By Paul G. Preuss
Reviewed by Dave Smette
Superintendent,
Jamestown Public Schools,
Jamestown, N.D.
Most schools across the United States are looking for ways to make
school improvements using the data they are accumulating from test
results and other sources. Analyzing that data is one thing but to
really get at the root cause of what the information is saying is quite
another.
Paul G. Preuss, with 36 years of public school experience in New
York state, provides some practical thoughts and examples of just how
to get to the root cause of the data to dissolve problems.
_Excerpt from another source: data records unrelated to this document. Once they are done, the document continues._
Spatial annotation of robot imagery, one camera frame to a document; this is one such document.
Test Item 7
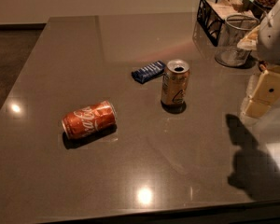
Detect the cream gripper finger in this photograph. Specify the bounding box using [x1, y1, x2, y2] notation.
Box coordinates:
[242, 66, 280, 119]

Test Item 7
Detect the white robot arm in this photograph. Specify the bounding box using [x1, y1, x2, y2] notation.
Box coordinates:
[243, 0, 280, 119]

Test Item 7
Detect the red coke can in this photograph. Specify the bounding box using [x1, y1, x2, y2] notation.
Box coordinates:
[62, 101, 117, 140]

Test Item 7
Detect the clear glass jar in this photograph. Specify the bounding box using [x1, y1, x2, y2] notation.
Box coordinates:
[215, 14, 259, 67]

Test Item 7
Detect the blue snack bar wrapper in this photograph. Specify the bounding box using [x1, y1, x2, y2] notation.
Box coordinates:
[132, 61, 166, 84]

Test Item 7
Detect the black wire basket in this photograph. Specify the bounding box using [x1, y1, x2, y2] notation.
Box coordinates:
[197, 0, 253, 47]

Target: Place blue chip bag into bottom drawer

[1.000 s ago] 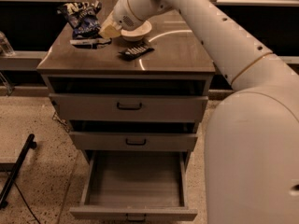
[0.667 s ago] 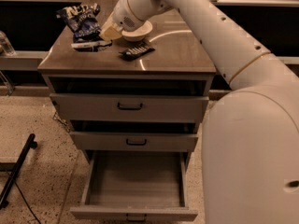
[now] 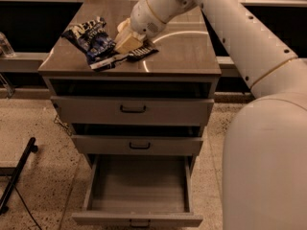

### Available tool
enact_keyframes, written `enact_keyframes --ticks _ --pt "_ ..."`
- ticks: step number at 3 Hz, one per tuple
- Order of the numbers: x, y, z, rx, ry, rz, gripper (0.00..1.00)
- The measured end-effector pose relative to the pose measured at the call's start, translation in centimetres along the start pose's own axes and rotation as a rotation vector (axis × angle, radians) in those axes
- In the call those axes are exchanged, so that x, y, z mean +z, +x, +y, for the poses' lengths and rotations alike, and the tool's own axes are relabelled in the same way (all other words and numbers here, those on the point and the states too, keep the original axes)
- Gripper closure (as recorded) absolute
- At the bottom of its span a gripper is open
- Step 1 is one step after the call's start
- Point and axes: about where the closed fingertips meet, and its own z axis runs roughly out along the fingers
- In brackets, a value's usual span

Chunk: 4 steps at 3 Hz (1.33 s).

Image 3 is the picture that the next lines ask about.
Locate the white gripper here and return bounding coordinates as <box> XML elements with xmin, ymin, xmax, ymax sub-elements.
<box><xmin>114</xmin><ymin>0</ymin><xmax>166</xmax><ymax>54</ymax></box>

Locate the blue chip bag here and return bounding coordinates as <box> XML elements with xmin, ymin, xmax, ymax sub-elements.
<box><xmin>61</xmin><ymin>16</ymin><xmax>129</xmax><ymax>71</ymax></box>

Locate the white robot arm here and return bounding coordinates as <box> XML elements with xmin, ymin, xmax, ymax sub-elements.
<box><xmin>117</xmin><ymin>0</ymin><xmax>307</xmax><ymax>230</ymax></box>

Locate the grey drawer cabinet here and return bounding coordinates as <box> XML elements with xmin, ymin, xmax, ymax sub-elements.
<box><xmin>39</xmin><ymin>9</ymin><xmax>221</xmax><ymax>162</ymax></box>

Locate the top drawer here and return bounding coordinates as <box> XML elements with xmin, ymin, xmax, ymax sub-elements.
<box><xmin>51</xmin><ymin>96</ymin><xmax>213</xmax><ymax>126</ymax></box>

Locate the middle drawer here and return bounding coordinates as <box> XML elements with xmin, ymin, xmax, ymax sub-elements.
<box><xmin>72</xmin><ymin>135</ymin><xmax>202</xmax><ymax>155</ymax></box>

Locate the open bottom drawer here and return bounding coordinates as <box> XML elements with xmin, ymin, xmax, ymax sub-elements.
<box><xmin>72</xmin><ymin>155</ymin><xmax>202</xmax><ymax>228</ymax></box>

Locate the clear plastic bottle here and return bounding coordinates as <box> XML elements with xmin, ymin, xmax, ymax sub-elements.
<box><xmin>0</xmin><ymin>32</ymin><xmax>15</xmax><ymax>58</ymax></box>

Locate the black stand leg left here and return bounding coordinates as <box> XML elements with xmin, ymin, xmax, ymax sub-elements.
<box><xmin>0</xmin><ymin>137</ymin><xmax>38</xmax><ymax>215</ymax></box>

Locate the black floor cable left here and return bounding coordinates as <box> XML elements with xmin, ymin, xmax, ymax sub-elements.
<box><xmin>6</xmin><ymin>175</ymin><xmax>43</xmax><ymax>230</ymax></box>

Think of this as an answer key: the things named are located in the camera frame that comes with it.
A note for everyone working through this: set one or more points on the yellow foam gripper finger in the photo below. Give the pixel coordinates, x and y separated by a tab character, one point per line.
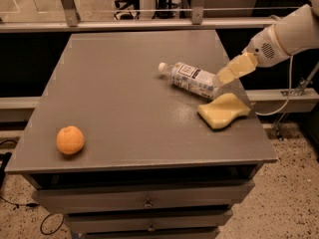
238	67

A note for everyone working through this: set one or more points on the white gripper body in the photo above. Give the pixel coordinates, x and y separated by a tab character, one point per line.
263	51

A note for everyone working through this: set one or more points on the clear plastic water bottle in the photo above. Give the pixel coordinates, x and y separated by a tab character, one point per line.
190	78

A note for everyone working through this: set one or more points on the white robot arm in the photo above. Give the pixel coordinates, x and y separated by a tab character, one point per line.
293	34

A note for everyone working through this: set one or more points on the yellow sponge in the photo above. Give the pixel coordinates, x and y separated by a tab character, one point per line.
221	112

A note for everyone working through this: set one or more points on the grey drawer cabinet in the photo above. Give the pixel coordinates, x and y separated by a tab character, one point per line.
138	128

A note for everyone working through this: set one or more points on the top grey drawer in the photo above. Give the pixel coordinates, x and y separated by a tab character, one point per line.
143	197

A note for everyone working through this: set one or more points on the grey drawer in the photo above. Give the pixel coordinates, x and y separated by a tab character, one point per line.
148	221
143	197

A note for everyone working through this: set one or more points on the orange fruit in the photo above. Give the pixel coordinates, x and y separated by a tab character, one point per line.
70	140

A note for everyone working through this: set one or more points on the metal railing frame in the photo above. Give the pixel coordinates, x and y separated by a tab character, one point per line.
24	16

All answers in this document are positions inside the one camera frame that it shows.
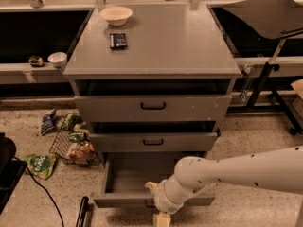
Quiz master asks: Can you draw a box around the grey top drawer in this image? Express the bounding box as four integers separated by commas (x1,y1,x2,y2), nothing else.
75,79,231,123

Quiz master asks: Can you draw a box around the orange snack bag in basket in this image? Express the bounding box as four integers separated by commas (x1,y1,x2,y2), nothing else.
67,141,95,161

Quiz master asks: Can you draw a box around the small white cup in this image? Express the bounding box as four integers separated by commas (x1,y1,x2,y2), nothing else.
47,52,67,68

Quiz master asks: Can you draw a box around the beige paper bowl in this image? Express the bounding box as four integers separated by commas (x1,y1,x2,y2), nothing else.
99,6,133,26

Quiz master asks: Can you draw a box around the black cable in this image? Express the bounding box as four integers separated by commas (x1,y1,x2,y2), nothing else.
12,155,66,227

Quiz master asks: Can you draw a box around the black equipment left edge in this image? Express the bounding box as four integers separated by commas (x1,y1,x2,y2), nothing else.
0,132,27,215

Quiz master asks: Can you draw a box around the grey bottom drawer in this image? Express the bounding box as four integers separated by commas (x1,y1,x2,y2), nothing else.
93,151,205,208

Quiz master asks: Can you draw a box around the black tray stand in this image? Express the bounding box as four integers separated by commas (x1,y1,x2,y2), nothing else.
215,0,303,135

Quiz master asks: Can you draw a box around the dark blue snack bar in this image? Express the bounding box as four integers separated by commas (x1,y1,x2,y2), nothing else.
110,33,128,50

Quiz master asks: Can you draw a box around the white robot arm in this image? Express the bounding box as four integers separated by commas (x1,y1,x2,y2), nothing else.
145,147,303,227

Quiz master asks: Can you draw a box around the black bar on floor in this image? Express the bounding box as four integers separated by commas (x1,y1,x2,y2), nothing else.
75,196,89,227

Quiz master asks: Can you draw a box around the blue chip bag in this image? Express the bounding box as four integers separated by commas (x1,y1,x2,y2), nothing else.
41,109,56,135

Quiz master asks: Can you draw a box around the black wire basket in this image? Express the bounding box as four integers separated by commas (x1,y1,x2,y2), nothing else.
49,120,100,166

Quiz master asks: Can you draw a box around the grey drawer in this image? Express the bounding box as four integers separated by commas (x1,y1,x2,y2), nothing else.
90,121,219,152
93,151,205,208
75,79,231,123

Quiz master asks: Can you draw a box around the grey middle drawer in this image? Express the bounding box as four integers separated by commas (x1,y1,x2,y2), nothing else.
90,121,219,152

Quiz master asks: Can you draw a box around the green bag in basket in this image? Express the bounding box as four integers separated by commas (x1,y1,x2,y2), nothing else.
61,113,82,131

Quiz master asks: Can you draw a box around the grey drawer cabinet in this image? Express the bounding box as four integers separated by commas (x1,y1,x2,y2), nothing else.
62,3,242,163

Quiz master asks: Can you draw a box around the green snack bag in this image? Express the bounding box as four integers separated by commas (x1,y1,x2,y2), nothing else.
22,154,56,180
He defines
root cause as the deepest underlying cause or causes of positive or
negative symptoms within any process that, if dissolved, would result
in elimination of the symptom.
Root cause analysis can be used in various contexts, though the most
powerful use occurs within a systemic process of school improvement.
Central to progress in student achievement are what Preuss, a former
BOCES administrator, calls the key indicators of student success. He
defines these indicators as student-focused measurable results that the
school has the ability or need to influence and for which it is willing
to be held accountable.
The author models his ideas with practical school examples on using
root cause analysis to question data and seek out the root cause for
student failure.
The guide is written for those who seek to improve learning for all students, from school board members to teachers.
(School Leader’s Guide to Root Cause Analysis: Using Data to Dissolve Problems by Paul G. Preuss, Eye on Education, Larchmont, N.Y., 2003, 213 pp., $39.95 softcover)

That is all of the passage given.